> _Problem requirements_: Return only how many lines in the data include the string "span".

> _Data segment_:

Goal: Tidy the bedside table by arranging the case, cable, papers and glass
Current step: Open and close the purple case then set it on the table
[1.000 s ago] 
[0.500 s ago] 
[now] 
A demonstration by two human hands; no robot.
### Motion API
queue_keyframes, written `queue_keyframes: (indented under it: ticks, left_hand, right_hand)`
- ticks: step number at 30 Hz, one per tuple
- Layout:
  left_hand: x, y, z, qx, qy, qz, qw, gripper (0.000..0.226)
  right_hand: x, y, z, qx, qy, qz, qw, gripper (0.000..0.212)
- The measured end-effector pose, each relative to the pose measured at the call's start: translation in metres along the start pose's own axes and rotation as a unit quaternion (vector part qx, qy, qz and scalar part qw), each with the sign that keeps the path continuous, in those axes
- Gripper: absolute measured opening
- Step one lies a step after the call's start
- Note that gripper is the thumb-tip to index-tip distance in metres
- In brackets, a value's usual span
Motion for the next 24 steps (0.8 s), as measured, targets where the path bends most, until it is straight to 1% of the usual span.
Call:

> _Reply_: 2